Französische Abgeordnete haben eine Änderung angenommen, die einem Patienten erlaubt, die Verabreichung der Lethalsubstanz an einen Betreuer zu delegieren, anstatt sie selbst zu verabreichen. Unterstützt von Abgeordneten der Linken, Renaissance und der LIOT-Gruppe, wurde sie mit 57 zu 51 Stimmen trotz Regierungsopposition verabschiedet. Dies ändert den ursprünglichen Text zum assistierten Suizid.

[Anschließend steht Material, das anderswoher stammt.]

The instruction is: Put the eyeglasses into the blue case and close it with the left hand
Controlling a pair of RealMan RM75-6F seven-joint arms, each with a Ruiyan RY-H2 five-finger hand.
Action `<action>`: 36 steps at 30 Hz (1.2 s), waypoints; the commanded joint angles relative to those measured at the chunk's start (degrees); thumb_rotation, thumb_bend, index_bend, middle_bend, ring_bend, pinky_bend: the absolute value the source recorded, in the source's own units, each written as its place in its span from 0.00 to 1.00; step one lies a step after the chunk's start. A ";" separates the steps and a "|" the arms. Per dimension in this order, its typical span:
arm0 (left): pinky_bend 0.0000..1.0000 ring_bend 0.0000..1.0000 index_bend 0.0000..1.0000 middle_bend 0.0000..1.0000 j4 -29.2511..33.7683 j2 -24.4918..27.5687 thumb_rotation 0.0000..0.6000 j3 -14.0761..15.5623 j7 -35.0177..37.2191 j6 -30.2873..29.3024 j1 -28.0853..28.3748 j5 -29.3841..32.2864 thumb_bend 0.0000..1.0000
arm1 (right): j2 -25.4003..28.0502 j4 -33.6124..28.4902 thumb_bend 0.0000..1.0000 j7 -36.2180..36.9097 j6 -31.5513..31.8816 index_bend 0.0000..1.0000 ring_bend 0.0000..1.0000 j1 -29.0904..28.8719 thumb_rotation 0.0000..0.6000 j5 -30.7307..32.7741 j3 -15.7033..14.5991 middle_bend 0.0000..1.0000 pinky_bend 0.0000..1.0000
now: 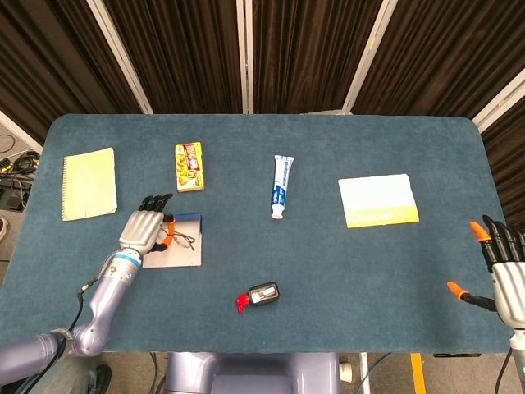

Am Montag, dem 23. Februar, genehmigten französische Abgeordnete während der Prüfung eines Gesetzentwurfs zur Betreuung am Lebensende eine Änderung, die die Verfahren für die Sterbehilfe abändert. In der ersten Lesung im Mai angenommen, basiert der ursprüngliche Text auf dem Prinzip des assistierten Suizids, bei dem der Patient die Lethalsubstanz selbst verabreicht. Euthanasie ist nur ausnahmsweise vorgesehen, wenn die Person dazu physisch nicht in der Lage ist.  nnDie Änderung, verteidigt von Abgeordneten der Linken sowie denen von Renaissance und der LIOT-Gruppe, erlaubt nun dem Patienten, diesen Akt an einen Betreuer zu delegieren. Trotz Opposition der Regierung und des allgemeinen Berichterstatters Olivier Falorni wurde sie mit 57 zu 51 Stimmen angenommen. Zwei ähnliche Änderungen waren bereits in der Vorwoche in den ersten Artikeln des Textes verabschiedet worden. Wie bei diesen wurde eine zweite Beratung beantragt, die am Ende der Prüfung stattfinden wird, vor der feierlichen Abstimmung am Dienstag.  nnSandrine Rousseau von den Ökologen verteidigte diese freie Wahl und sagte, es sei «eine Möglichkeit, den Geist zu befreien, in dem Moment ruhig zu sein», «nicht zu befürchten, einen falschen Handgriff zu machen (…) und sich auf die Liebe zu den Angehörigen oder dieses Leben zu konzentrieren, das man verlässt», anstatt auf die Handlung selbst.  nnOlivier Falorni, der Urheber des Gesetzentwurfs, erklärte, er sei persönlich für diese Delegation, warnte jedoch, dass sie das Gesamtequilibrium des Textes gefährde und die Mehrheit gefährde.  nnGesundheitsministerin Stéphanie Rist betonte, dass Autonomie die «Philosophie» dieses Textes sei, und fügte hinzu: «Ohne diese Selbstverabreichung wird die Bedeutung des Textes verändert.» Der Abgeordnete der Républicains Patrick Hetzel, Gegner des Textes, bezeichnete es als «eine echte Abdrift, die sich Amendement für Amendement festsetzt», und hoffte, dass es die Abstimmungen am Dienstag beeinflusse.